Mais do que isso, na avaliação de Ishchenko, os EUA podem deliberadamente mergulhar o Oriente Médio em um caos militar de larga escala, como evidenciado por suas ações recentes na região e pelas declarações do presidente norte-americano.
Ele argumenta que Washington está mais uma vez buscando o confronto com o Irã, enquanto Teerã já deixou claro que responderá com muito mais severidade, incluindo ataques a bases militares americanas em toda a região. Isso, segundo ele, significa que o conflito pode rapidamente ultrapassar uma escala limitada.
Ishchenko acredita que, em tal cenário, os Estados Unidos lançariam ataques e depois retirariam suas tropas, deixando Israel no epicentro do conflito. Para o analista, os EUA parecem prontos para sacrificar Israel em prol de desencadear uma guerra em grande escala no Oriente Médio.

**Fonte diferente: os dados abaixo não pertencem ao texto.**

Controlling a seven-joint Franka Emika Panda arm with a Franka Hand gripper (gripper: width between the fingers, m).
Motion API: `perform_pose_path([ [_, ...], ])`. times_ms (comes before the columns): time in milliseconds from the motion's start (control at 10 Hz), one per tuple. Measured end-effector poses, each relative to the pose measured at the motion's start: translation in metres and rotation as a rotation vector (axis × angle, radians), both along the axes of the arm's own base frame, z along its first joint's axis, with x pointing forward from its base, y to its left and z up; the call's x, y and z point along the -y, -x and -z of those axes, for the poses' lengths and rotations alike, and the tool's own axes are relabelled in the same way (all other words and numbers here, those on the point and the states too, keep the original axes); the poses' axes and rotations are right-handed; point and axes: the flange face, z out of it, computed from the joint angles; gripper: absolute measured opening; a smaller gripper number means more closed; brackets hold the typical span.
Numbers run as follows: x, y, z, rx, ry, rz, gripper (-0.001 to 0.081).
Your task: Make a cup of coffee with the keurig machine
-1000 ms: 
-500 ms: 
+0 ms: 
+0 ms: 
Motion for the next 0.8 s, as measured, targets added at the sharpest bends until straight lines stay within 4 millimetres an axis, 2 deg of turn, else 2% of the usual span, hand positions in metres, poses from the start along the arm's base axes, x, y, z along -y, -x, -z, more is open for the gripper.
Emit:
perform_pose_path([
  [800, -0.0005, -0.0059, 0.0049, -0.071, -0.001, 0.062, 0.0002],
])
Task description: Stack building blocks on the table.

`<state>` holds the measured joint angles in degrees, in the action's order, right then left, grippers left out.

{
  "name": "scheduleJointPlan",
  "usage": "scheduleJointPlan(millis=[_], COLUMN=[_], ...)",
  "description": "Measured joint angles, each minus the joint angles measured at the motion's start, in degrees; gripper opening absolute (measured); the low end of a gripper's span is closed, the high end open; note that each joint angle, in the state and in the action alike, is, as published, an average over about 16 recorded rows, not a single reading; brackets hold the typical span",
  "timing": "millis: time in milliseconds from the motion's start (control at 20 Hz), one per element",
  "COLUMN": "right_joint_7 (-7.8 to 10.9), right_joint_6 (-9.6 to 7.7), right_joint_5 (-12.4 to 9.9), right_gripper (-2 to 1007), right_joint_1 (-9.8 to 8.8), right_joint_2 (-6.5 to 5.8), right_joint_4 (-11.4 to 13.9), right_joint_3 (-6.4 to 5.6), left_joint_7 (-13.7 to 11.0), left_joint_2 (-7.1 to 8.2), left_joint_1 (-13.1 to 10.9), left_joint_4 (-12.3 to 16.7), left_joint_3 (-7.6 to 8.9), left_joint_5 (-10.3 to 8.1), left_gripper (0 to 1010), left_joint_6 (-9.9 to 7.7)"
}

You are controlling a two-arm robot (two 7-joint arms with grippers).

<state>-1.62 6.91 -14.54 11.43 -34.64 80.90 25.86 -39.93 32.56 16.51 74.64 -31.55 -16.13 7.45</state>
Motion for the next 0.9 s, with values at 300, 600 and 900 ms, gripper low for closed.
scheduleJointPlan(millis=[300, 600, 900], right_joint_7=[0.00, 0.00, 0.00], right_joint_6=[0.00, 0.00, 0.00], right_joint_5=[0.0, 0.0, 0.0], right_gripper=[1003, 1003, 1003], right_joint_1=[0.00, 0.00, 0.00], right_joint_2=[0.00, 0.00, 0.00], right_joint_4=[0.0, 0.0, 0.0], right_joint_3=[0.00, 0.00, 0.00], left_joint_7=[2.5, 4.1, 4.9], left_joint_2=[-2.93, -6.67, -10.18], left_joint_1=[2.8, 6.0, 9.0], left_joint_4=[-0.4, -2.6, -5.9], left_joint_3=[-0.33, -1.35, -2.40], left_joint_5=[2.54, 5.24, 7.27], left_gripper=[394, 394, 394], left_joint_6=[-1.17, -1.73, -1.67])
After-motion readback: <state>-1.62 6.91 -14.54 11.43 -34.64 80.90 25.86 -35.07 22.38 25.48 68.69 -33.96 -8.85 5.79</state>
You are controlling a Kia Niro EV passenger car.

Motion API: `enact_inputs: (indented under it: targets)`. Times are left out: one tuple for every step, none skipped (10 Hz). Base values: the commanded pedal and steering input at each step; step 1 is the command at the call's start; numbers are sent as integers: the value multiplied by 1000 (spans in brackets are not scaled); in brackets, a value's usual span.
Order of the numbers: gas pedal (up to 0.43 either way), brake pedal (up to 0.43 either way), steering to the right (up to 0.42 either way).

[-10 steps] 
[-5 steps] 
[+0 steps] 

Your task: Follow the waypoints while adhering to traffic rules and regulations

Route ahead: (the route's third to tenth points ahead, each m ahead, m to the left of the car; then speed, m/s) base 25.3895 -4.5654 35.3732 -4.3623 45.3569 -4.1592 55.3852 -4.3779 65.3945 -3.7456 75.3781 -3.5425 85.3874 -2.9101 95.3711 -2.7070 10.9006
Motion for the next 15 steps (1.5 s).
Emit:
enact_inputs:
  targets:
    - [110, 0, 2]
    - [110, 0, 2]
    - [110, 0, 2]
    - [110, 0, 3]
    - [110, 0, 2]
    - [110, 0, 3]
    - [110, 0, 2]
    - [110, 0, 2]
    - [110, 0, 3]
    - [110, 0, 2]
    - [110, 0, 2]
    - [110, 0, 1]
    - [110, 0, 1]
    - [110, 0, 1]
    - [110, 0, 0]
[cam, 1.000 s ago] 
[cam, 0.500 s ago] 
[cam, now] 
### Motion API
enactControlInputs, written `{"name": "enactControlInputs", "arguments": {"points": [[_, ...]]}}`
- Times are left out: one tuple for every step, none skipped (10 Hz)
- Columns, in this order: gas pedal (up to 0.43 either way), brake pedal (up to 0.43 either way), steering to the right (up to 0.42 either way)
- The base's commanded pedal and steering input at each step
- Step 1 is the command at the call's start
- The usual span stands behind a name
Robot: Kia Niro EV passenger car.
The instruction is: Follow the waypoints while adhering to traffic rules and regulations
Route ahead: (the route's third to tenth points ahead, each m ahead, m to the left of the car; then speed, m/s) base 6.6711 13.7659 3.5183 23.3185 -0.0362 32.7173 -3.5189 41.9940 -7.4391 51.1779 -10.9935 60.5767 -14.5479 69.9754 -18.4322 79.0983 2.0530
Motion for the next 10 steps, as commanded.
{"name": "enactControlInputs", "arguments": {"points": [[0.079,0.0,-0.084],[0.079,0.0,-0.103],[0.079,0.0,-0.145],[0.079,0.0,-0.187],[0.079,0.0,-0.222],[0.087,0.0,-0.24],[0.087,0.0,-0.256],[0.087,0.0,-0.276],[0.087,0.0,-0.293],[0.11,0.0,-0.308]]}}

Ele observa que a região sequer é mencionada na mais recente Estratégia de Segurança Nacional dos EUA, o que, em sua opinião, indica que o Oriente Médio deixou de ser uma prioridade estratégica para Washington.
Ao mesmo tempo, se os EUA estão realmente se preparando para reduzir sua presença na região, não podem permitir que ela caia sob a influência da Rússia ou da China.
É por isso, avalia Ishchenko, que Washington envidaria esforços para provocar uma grande guerra regional, que efetivamente excluiria o Oriente Médio do comércio mundial e da economia global, prejudicando os interesses estratégicos de Moscou e Pequim.
Na opinião do especialista, o objetivo dos Estados Unidos seria desativar permanentemente esse importante centro logístico, desencadeando um grande conflito, independentemente de quem acabe lutando contra quem.
Na terça-feira (27), o presidente dos Estados Unidos, Donald Trump, afirmou que as Forças Armadas norte-americanas posicionaram uma grande frota naval nas proximidades do Irã, que supostamente seria maior do que a enviada à Venezuela.
Mais tarde, o chefe da Casa Branca declarou que outra frota de navios militares está a caminho do Irã e acrescentou que espera que os iranianos aceitem um acordo.